Exercise = Two lines below mark the span: the one containing "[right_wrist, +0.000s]" and the one containing "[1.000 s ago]". Set down both, plus every line between, exactly as they stand, and nothing else.

Excerpted records =
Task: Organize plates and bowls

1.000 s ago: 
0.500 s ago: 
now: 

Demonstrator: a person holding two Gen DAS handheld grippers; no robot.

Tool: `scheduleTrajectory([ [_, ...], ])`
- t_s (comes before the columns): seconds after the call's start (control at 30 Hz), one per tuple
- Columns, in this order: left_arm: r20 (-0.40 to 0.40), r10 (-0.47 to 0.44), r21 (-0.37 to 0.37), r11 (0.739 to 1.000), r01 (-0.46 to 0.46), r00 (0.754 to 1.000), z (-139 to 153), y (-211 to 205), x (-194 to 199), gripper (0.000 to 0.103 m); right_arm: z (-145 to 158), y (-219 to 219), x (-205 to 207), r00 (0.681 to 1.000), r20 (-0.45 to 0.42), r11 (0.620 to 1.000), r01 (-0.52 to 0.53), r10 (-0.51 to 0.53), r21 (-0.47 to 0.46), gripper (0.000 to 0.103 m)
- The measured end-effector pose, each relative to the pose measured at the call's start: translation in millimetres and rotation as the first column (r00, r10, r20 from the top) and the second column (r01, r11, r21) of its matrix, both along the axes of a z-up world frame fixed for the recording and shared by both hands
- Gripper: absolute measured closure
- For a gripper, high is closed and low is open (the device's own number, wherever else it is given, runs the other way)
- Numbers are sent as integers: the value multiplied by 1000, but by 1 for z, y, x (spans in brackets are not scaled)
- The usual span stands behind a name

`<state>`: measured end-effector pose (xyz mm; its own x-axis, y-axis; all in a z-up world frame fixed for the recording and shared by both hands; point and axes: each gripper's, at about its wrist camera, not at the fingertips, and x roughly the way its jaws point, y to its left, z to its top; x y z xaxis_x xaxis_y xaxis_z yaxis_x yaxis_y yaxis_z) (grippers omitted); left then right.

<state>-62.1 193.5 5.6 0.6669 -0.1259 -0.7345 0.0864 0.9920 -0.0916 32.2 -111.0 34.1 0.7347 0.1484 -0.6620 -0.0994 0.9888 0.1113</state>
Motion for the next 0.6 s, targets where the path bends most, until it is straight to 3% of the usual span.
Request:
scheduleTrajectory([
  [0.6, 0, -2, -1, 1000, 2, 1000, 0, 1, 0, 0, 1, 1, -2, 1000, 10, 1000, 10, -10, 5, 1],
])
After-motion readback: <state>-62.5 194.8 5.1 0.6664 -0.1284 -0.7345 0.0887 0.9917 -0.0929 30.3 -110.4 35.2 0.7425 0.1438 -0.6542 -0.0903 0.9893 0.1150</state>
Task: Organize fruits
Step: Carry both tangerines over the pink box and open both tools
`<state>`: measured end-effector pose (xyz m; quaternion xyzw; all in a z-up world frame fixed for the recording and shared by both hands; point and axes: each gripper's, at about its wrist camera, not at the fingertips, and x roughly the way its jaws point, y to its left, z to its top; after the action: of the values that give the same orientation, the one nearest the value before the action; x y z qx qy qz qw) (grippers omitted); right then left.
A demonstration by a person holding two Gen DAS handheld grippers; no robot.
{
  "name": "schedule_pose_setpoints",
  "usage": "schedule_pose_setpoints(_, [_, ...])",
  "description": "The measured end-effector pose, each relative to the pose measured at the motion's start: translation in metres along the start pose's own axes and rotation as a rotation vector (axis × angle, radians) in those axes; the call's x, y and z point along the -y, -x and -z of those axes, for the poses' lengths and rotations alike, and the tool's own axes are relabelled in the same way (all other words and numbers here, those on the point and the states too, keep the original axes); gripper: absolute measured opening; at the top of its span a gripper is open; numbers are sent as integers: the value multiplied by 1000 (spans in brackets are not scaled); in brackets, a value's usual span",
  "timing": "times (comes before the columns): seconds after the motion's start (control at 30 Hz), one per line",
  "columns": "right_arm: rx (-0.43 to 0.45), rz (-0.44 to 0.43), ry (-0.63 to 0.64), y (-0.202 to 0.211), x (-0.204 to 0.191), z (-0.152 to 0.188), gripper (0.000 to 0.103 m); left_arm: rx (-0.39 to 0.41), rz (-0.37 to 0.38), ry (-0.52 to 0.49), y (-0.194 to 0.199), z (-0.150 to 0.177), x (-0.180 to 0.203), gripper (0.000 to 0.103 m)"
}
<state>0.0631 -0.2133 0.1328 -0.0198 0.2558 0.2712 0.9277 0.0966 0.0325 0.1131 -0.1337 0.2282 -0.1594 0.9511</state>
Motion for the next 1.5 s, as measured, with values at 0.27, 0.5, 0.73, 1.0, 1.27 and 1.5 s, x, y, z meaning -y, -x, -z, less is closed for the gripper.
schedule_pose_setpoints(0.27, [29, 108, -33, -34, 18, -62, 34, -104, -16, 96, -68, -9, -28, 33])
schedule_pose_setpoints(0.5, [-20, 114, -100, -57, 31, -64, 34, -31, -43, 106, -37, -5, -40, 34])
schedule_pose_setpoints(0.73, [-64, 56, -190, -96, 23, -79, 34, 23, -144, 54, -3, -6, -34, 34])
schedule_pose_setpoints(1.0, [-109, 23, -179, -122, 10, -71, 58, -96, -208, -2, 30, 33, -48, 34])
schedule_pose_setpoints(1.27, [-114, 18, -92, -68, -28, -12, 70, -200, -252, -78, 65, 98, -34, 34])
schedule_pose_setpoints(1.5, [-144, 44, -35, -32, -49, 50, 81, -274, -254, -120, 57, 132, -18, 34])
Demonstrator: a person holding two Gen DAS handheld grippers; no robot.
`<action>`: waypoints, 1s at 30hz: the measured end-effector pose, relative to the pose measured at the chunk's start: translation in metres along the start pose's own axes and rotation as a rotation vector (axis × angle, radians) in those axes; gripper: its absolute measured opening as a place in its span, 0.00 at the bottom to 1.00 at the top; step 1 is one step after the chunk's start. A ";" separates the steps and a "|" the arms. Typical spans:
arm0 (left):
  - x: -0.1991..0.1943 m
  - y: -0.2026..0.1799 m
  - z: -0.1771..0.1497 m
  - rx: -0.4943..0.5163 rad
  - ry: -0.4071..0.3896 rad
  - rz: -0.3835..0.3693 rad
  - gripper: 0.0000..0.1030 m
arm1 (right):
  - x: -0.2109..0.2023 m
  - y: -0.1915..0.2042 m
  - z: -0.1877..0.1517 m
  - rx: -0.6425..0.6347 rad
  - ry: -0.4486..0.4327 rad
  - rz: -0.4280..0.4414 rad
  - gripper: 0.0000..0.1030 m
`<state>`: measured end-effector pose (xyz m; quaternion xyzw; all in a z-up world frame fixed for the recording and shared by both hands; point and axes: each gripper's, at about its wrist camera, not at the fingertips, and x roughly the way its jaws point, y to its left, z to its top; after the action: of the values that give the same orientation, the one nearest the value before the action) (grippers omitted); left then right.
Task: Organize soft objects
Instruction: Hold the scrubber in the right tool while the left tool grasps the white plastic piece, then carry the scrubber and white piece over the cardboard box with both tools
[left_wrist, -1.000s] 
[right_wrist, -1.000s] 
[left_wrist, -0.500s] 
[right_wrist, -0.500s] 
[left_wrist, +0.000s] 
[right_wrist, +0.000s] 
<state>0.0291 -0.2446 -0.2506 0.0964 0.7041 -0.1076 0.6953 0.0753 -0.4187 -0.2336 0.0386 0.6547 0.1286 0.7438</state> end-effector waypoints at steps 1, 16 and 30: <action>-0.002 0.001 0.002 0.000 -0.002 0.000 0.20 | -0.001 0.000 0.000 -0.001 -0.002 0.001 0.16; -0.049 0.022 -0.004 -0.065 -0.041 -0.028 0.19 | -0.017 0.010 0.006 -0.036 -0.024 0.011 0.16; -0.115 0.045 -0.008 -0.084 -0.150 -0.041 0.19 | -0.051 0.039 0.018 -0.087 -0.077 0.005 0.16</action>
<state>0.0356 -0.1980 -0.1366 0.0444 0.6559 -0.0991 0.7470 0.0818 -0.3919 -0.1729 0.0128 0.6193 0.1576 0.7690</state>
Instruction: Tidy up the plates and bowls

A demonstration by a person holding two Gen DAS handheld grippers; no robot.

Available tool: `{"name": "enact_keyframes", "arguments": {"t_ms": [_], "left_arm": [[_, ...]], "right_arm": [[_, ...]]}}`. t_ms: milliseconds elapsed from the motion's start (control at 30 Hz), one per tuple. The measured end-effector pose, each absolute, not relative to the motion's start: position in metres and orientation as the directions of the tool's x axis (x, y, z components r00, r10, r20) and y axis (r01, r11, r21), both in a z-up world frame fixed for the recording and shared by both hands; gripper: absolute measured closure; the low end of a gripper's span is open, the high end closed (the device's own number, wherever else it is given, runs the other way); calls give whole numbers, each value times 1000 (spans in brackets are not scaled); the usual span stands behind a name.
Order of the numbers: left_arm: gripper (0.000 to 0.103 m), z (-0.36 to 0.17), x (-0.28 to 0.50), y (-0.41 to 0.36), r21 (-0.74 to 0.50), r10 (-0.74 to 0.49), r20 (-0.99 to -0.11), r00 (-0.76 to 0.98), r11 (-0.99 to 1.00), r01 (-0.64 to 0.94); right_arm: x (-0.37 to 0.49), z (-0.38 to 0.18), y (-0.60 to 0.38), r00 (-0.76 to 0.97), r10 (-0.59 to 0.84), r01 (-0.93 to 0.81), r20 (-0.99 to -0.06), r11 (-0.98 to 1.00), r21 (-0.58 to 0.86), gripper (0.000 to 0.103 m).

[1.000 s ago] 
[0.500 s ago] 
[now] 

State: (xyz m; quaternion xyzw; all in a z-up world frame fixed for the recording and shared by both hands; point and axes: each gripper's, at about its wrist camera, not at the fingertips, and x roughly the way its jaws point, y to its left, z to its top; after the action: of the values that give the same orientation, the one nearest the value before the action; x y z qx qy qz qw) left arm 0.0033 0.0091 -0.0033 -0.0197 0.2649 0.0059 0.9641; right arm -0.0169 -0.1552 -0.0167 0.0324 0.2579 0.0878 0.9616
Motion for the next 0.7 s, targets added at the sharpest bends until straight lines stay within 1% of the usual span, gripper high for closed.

Your solution =
[right_wrist, +0.000s] 
<state>0.0291 -0.2446 -0.2506 0.0964 0.7041 -0.1076 0.6953 0.0753 -0.4187 -0.2336 0.0386 0.6547 0.1286 0.7438</state> end-effector waypoints at steps 1, 16 and 30: <action>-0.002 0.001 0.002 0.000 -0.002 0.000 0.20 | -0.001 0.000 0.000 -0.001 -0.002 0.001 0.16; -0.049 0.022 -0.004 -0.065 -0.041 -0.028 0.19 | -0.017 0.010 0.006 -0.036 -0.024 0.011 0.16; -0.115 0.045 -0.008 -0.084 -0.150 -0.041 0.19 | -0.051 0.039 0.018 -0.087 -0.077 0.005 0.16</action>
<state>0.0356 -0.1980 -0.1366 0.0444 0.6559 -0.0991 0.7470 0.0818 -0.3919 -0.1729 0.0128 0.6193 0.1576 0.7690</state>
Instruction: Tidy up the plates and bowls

A demonstration by a person holding two Gen DAS handheld grippers; no robot.

Available tool: `{"name": "enact_keyframes", "arguments": {"t_ms": [_], "left_arm": [[_, ...]], "right_arm": [[_, ...]]}}`. t_ms: milliseconds elapsed from the motion's start (control at 30 Hz), one per tuple. The measured end-effector pose, each absolute, not relative to the motion's start: position in metres and orientation as the directions of the tool's x axis (x, y, z components r00, r10, r20) and y axis (r01, r11, r21), both in a z-up world frame fixed for the recording and shared by both hands; gripper: absolute measured closure; the low end of a gripper's span is open, the high end closed (the device's own number, wherever else it is given, runs the other way); calls give whole numbers, each value times 1000 (spans in brackets are not scaled); the usual span stands behind a name.
Order of the numbers: left_arm: gripper (0.000 to 0.103 m), z (-0.36 to 0.17), x (-0.28 to 0.50), y (-0.41 to 0.36), r21 (-0.74 to 0.50), r10 (-0.74 to 0.49), r20 (-0.99 to -0.11), r00 (-0.76 to 0.98), r11 (-0.99 to 1.00), r01 (-0.64 to 0.94); right_arm: x (-0.37 to 0.49), z (-0.38 to 0.18), y (-0.60 to 0.38), r00 (-0.76 to 0.97), r10 (-0.59 to 0.84), r01 (-0.93 to 0.81), r20 (-0.99 to -0.06), r11 (-0.98 to 1.00), r21 (-0.58 to 0.86), gripper (0.000 to 0.103 m).

[1.000 s ago] 

This exercise requires no further response.